§ EXERCISE OBJECTIVE: Everything from the line with "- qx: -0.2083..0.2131" to the end of the data below must be returned exactly as it is, and nothing besides.

§ GIVEN DATA:
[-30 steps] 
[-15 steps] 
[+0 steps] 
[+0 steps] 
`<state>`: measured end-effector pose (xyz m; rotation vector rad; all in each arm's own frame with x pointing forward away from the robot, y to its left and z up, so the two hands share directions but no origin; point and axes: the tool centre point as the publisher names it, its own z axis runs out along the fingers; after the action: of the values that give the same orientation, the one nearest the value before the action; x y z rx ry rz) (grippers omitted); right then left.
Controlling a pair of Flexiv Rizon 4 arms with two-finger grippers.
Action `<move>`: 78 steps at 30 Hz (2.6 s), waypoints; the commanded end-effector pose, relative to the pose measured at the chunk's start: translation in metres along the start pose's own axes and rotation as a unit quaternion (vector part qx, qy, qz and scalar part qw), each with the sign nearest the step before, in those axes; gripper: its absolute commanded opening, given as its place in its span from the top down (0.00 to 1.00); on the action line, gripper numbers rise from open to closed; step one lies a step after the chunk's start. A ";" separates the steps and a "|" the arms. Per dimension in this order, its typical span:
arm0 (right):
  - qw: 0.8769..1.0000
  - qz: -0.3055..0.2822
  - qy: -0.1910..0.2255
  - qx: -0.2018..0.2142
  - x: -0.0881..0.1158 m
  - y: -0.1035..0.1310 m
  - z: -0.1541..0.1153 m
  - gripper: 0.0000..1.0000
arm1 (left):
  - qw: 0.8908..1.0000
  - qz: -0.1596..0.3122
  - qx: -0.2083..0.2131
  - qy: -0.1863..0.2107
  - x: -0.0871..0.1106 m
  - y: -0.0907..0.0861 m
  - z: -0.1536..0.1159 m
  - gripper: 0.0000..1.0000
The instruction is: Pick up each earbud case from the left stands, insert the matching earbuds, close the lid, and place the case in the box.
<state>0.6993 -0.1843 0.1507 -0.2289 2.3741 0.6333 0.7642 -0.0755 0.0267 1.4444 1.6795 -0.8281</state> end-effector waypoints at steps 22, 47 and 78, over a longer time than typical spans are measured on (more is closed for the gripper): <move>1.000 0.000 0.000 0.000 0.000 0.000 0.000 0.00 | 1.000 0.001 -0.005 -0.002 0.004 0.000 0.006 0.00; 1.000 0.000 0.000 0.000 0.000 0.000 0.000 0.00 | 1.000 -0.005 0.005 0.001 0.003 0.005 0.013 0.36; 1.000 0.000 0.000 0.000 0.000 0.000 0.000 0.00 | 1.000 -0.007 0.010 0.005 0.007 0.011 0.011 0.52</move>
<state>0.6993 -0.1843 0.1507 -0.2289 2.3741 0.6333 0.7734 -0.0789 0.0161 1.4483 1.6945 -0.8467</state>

§ TASK RESULT:
  - qx: -0.2083..0.2131
  - qy: -0.1863..0.2107
  - x: -0.0871..0.1106 m
  - y: -0.0907..0.0861 m
  - z: -0.1536..0.1159 m
  - gripper: 0.0000..1.0000
The instruction is: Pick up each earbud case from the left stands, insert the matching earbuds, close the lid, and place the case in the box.
<state>0.6993 -0.1843 0.1507 -0.2289 2.3741 0.6333 0.7642 -0.0755 0.0267 1.4444 1.6795 -0.8281</state> end-effector waypoints at steps 22, 47 and 78, over a longer time than typical spans are measured on (more is closed for the gripper): <move>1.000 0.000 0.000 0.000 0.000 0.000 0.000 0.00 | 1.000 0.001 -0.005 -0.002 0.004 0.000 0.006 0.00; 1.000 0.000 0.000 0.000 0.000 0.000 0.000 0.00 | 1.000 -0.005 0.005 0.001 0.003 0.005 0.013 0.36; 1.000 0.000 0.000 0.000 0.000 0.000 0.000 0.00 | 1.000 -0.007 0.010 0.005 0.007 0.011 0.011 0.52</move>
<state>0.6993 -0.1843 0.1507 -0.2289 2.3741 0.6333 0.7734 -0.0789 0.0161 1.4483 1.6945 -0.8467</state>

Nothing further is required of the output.